Since the early 1900s, Hills Station had been a company town. The houses had been built by the Pittsburgh Coal Company to house its miners. Most were identical two-story duplexes, with a kitchen, a living room, and two bedrooms on each side. But even within that limited space, several people found room to sell a little alcohol. These informal speakeasies were mostly frequented by black townspeople. Mr. Jenkins ran the most popular one. He lived on Third Street, directly across from the Baptist church. Behind his house was a garage with a jukebox and a small concrete floor for dancing. While the adults sat in the kitchen enjoying drinks and gossip, the kids danced to the latest records out in the yard.

Mr. Wilson, who lived two doors from my house on First Street, sold alcohol in his kitchen and ran numbers. At his place you could get a shot of booze and a shot at a jackpot. Townspeople were willing to pay a small fee to drink a few shots of liquor at the home of a friend. Spirits were expensive at the local State Store. In Pennsylvania, liquor could only be purchased at government-run stores. The nearest one was six miles away.

But beer was a different story. A man did not have to leave home to get his favorite brew. Beer was no farther away than the front door, thanks to the Beer Man. Years before Hills Station had pizza delivery service, there was beer delivery.

The Montour Four Mine was one of the largest mines in Washington County, a county southwest of Pittsburgh. It had been producing coal for over seventy years. By the early 1960s, many of the town’s miners, including my father, had retired. Old mine injuries and the coal dust coating their lungs were starting to wreck their bodies. They were ready to rest and spend their summers sitting on the front porches of the houses that they had bought from the coal company. They wanted nothing more out of life than a comfortable chair, a good meal, good friends and a cold beer.

Without fail, the Beer Man, Tom Cushey made his rounds every other Friday. He was a stocky florid-faced Irishman, with huge biceps, developed by years of hauling cases of beer throughout Cecil Township. In Hills Station, he had a lot of customers. He always had a friendly word and a smile for each of them.
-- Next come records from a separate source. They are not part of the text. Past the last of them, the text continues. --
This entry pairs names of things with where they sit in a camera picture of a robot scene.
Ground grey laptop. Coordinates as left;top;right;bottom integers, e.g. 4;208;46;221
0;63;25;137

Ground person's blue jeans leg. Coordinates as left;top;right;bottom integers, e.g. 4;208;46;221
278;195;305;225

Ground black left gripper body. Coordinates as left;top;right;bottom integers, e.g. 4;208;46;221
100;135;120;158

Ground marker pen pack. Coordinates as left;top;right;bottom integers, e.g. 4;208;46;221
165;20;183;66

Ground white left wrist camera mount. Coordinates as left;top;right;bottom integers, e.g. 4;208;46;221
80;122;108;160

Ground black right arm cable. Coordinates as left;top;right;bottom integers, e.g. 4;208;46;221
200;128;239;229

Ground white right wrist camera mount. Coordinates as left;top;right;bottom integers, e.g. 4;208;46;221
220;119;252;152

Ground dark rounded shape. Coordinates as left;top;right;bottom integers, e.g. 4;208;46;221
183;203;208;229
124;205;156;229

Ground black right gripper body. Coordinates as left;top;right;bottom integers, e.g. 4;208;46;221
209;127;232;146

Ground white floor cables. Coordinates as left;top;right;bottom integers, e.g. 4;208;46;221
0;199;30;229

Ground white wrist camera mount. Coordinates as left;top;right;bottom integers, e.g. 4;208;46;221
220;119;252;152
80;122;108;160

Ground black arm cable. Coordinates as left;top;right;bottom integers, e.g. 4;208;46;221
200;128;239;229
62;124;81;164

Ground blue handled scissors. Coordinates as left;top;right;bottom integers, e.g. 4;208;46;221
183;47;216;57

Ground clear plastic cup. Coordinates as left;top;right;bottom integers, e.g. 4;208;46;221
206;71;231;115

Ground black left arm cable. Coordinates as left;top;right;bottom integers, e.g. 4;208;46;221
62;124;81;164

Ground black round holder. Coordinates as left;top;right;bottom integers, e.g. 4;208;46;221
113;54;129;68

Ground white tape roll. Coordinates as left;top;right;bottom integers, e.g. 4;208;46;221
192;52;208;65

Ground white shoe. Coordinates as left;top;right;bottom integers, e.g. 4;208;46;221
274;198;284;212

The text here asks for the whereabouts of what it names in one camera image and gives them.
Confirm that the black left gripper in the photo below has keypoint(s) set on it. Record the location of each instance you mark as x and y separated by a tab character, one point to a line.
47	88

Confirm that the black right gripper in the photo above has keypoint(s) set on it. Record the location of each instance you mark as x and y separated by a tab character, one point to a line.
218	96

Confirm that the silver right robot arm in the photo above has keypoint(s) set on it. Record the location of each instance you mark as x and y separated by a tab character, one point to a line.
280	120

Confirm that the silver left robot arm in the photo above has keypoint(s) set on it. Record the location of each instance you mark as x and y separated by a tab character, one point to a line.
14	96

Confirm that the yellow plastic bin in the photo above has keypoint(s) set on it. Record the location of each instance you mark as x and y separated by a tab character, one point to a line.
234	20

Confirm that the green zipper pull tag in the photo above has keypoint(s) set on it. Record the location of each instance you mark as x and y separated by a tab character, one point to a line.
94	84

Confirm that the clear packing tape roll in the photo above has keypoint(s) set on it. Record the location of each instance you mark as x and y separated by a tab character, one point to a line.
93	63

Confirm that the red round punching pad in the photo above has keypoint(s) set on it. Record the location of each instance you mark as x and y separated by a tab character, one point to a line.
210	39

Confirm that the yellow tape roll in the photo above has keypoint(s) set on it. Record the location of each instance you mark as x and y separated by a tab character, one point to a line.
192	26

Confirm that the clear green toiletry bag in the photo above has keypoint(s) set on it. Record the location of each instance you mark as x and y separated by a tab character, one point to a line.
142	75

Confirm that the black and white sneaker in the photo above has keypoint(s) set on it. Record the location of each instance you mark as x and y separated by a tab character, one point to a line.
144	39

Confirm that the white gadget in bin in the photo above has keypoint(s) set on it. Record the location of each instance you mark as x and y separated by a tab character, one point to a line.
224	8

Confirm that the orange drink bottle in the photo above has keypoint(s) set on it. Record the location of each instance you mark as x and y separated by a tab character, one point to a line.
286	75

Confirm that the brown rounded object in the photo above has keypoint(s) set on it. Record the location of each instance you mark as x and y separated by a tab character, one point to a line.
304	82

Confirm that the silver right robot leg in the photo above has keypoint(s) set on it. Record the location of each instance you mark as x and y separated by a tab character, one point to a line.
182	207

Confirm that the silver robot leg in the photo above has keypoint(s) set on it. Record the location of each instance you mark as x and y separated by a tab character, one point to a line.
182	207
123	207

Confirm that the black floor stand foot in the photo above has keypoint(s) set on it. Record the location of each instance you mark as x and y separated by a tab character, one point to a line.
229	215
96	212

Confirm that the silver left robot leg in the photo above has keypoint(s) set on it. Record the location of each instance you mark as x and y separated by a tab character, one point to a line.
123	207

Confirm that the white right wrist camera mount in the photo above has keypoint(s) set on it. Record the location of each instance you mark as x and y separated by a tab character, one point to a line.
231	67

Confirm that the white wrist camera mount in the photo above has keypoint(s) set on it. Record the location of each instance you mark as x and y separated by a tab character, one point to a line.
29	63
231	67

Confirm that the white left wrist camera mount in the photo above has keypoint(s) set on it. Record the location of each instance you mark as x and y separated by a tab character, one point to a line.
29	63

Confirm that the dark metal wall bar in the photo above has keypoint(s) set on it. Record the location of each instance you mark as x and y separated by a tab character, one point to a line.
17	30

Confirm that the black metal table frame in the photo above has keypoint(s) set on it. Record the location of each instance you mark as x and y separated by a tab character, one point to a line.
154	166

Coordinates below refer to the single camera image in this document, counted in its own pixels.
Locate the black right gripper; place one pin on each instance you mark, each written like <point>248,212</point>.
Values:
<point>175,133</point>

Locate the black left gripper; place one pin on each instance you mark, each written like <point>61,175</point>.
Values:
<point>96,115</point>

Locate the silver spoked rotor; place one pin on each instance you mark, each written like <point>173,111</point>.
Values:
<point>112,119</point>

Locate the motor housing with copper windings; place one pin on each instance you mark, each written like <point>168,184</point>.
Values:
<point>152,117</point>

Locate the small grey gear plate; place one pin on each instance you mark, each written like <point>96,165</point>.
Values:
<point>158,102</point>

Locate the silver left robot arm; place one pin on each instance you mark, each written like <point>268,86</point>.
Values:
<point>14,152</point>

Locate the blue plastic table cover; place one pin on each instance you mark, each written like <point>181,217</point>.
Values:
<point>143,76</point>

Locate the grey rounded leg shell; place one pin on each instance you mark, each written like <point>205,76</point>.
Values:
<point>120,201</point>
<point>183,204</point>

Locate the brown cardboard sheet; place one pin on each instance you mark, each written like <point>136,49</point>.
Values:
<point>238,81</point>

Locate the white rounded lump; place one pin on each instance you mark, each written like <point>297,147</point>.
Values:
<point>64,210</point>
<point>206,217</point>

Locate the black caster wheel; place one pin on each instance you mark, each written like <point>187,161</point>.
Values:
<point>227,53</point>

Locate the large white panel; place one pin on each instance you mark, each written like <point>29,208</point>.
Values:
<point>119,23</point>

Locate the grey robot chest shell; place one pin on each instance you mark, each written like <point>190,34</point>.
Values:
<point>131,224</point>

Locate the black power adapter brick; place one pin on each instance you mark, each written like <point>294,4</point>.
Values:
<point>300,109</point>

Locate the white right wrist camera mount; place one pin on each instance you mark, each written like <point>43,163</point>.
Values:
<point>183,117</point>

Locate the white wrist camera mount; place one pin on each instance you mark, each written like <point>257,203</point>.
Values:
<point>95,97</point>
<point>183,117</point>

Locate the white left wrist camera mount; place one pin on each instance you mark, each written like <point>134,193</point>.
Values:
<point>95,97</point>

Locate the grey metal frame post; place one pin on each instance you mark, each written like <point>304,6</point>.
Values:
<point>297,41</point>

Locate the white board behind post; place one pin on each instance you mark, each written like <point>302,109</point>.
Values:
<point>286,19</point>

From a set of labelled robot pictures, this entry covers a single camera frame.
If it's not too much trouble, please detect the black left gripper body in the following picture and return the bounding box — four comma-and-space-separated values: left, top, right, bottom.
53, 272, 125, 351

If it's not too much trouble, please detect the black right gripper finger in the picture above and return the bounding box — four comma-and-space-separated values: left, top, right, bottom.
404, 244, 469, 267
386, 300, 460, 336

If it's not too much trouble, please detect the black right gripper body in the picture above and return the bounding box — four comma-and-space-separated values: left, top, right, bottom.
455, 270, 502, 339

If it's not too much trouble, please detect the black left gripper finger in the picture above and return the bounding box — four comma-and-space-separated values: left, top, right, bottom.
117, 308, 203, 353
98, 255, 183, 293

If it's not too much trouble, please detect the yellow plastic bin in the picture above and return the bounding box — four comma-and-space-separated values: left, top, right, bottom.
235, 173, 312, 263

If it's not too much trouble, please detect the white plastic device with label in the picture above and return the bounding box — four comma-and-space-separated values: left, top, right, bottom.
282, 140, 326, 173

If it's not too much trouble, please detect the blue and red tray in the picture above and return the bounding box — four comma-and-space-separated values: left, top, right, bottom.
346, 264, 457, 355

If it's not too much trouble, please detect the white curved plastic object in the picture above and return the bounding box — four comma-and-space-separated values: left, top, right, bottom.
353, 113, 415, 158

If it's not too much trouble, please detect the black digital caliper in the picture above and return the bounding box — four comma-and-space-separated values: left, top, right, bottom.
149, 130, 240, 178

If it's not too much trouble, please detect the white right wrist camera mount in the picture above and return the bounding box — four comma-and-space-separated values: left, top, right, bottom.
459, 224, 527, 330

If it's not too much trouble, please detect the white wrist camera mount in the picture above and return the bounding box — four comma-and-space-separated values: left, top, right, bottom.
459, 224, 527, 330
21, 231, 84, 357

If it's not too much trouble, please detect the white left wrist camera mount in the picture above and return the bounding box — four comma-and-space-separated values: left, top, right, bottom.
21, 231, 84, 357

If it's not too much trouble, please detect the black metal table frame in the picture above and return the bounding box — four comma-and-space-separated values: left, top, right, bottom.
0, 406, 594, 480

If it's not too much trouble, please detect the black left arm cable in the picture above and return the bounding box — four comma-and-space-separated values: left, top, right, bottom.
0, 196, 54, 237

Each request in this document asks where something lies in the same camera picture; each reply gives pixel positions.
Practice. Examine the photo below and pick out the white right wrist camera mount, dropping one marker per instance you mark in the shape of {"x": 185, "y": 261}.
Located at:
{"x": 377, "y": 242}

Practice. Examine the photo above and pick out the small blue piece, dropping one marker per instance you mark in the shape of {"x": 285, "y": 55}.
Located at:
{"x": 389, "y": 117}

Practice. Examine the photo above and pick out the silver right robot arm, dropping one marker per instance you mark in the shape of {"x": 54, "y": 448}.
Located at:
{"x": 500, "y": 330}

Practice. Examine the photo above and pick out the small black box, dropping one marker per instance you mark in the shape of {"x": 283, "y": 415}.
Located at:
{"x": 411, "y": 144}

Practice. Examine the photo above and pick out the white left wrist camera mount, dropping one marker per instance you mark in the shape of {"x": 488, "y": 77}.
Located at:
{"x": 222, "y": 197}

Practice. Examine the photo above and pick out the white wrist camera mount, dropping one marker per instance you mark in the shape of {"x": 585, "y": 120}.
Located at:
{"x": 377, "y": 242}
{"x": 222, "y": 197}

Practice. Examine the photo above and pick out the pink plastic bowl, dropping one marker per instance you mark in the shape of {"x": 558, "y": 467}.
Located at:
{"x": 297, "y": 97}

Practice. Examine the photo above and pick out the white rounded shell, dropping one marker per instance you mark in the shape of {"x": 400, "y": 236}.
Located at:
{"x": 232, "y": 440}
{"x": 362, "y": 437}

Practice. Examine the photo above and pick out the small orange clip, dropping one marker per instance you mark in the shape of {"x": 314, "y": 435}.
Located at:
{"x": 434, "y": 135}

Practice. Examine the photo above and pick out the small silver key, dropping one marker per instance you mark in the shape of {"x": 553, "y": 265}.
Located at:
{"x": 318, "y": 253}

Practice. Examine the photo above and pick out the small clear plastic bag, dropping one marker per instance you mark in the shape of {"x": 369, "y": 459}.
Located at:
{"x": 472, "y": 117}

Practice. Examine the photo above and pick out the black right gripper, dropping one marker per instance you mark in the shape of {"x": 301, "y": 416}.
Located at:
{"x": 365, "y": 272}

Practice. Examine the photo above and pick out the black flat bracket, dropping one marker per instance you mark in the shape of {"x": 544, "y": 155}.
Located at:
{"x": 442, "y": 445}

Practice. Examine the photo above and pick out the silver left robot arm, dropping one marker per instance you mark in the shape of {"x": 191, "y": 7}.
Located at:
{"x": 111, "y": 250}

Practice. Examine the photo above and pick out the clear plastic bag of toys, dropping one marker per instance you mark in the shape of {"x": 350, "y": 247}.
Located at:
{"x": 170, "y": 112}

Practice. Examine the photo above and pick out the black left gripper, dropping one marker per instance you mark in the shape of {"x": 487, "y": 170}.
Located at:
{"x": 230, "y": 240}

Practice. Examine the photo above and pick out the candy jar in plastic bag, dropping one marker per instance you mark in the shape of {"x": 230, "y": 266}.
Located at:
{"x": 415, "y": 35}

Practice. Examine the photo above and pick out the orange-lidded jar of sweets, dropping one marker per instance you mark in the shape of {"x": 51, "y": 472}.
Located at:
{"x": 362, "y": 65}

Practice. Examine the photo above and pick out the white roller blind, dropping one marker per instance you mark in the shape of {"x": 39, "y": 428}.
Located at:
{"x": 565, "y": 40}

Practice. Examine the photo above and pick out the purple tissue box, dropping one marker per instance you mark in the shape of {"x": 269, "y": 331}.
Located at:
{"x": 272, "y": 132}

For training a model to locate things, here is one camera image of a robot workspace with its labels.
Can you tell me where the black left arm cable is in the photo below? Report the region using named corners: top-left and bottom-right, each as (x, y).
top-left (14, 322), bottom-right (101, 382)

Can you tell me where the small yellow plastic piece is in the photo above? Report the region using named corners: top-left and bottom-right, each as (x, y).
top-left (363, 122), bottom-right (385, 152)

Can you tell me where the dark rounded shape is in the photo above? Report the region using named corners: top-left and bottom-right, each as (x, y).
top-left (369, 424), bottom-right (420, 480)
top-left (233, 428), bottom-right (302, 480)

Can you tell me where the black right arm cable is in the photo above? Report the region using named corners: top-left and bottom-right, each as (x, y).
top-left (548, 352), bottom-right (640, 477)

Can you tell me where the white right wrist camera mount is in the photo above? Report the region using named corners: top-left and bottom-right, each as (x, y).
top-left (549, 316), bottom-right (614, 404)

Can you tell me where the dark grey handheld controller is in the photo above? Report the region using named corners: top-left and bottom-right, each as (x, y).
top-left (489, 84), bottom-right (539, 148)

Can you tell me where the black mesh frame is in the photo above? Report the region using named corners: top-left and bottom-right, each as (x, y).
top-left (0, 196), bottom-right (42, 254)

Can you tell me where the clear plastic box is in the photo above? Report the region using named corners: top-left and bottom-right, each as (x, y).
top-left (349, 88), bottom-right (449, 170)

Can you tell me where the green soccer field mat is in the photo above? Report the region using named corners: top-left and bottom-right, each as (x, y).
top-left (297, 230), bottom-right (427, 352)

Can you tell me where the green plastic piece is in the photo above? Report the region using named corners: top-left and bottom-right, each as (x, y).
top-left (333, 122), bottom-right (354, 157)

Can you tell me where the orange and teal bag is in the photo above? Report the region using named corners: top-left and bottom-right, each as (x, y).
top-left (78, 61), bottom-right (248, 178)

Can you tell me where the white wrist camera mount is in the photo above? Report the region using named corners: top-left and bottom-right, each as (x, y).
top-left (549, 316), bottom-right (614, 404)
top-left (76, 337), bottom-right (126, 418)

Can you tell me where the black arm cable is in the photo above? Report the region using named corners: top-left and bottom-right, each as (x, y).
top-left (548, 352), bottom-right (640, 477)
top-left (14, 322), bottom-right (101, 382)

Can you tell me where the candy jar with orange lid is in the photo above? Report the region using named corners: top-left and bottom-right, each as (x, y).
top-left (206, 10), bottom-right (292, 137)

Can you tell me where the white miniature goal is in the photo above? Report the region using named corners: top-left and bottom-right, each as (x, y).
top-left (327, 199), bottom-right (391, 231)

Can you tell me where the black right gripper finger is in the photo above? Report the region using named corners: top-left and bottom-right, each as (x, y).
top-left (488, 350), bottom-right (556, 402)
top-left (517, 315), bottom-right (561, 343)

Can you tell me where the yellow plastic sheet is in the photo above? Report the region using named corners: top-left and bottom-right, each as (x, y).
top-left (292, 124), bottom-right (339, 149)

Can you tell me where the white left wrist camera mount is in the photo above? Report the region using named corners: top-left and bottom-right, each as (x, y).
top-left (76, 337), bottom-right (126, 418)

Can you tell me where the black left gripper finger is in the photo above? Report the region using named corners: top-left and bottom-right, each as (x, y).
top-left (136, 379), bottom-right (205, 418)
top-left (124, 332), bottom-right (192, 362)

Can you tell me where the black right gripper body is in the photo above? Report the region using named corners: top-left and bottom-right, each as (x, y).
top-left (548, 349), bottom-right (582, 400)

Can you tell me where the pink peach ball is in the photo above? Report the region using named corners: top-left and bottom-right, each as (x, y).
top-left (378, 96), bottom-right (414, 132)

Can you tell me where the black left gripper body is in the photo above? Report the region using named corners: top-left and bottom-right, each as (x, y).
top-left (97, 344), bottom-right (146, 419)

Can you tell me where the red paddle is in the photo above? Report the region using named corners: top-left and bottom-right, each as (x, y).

Once he entered the town limits, Tom methodically went from house to house, picking up empty cases and depositing full ones. Each case held twenty-four bottles of beer and each bottle was sixteen ounces. His truck was laden with cases. Tom knew what brands to leave at each stop. Most people liked Iron City, the local Pittsburgh beer and official beer of the Pittsburgh Pirates. Some preferred Rolling Rock, which came in shorter green bottles. Carling’s Black Label, Keck’s, and Stoney’s were also popular selections.

In the summer, the retirees sat on their porches, straining their necks for the first glimpse of Tom. They had already stacked their empty cases by the front door. As Tom got closer, the rattle of the empty bottles being loaded onto the truck grew louder and louder.

Everyone liked Tom, even the church members who didn’t believe in drinking alcohol. He was a hard working man making a living for his family. Every retired miner understood the value of hard work. And Tom understood the balm that the golden liquid provided to men who had given their best to the Company, only to spend their final years coughing up black tar. Every now and then, Tom had to leave extra cases for funerals and wakes. Friends would toast the memory of a retiree who had lost his battle with the poison settling in his chest, weighing him down like a ton of fine-grade coal.

Hills Station was a town with four streets, six stop signs, two stores, one bridge and no sidewalks. It was a town built from and by coal. By the 1960s, the industry was dying out, and so were its workers. But until he was permanently returned to the Pennsylvania soil, a man could still sit on his porch, listen to the Pirate game on the radio, and wait for the Beer Man.